Pink Flamingos is perhaps the world's most notorious gross out movie. Many people can't watch it. But for me its gleefully transgressive nature makes it a real feel good movie.

The Swag by Link Wray and the Wraymen



This infectious rockabilly instrumental plays over the opening titles as we see Divine's trailer for the first time with the titular birds stand in front of it.

Intoxica by The Centurions (as covered by The Vulcanos)


A surf instrumental which accompanies Divine driving into Baltimore, nearly running down a jogger and making fun of a hitchhiking soldier.

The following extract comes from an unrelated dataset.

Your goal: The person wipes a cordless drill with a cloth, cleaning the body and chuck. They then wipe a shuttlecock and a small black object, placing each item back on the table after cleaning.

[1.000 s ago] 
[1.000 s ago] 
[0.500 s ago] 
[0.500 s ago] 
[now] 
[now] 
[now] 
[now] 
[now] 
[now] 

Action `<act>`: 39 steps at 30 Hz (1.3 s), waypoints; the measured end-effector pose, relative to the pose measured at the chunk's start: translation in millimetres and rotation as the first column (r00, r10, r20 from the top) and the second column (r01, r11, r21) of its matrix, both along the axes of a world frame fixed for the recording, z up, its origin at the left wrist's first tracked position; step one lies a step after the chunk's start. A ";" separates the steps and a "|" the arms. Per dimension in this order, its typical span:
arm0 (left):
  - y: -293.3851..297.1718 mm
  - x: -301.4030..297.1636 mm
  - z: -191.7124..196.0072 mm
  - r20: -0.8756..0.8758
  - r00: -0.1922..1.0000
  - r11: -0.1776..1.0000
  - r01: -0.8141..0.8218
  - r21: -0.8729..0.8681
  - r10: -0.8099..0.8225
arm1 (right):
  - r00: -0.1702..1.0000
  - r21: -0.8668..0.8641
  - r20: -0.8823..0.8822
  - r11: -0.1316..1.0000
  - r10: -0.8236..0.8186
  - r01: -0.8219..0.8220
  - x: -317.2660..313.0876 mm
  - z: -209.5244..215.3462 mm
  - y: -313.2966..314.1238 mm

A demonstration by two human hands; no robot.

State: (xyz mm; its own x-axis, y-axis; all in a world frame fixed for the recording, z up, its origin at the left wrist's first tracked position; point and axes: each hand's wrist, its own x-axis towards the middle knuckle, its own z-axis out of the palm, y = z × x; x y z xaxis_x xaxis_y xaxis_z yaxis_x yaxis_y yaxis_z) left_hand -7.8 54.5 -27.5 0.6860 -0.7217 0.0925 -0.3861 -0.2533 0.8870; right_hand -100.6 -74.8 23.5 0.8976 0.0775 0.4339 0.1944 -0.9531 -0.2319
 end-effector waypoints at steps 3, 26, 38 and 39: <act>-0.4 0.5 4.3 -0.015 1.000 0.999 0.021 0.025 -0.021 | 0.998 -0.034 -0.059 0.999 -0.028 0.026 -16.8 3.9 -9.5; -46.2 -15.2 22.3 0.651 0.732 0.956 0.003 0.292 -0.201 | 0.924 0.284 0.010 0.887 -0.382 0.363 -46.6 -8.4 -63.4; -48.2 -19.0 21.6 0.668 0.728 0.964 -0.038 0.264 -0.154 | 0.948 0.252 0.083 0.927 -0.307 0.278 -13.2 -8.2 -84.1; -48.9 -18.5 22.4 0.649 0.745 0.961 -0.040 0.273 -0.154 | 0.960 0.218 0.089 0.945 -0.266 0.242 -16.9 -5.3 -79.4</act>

Jim Dandy by Laverne Baker



An instrumental break from this classic R & B song plays as Divine arrives in Baltimore for her shopping trip.


I'm Not a Juvenile Delinquent by Frankie Lymon & The Teenagers

Video no longer available

This song plays as Divine is shopping for meat and getting checked out by a pervert with a packet of hotdogs.

The Girl Can't Help It by Little Richard


This classic rock 'n' roll song by Little Richard, which was the title song of one of Water's favourite movies, accompanies Divine parading down a street in central Baltimore to the obvious astonishment of local residents who didn't know a movie was being made. Waters' new book Role Models contains an interview he did with Little Richard.

Ooh! Look-A There, Ain't She Pretty by Bill Haley & The Comets




This song accompanies Raymond Marble exposing himself to women in the park with a sausage tied to his penis.

Chicken Grabber by the Nitehawks


As Raymond's victims run away we hear this strange song.

Sixteen Candles by the Crests


Video no longer available.


In the original version of Pink Flamingos, this doo-wop song accompanied the mailing of the turd. For legal reasons it could not be used in the 25 Anniversary re-release, so it was replaced with...

Happy, Happy Birthday Baby by The Tune Weavers

Video no longer available.

Pink Champagne by the Tyrones


The wild birthday party scene is scored with this infectious tune.

Surfin' Bird by The Trashmen


During the party a man strips naked and flexes his asshole to the tune of this novelty classic.

Riot in Cellblock #9 by The Robins (as sung by Richard Berry)





The instrumental break from the original recording of this song, by the Robins (who would go on to become The Coasters), accompanies the police raid on Divine's birthday party.

How Much is That Doggie in the Window? by Patti Page




This cute classic provides counterpoint to the notorious scene in which Divine indulges in some impromptu dog do dining.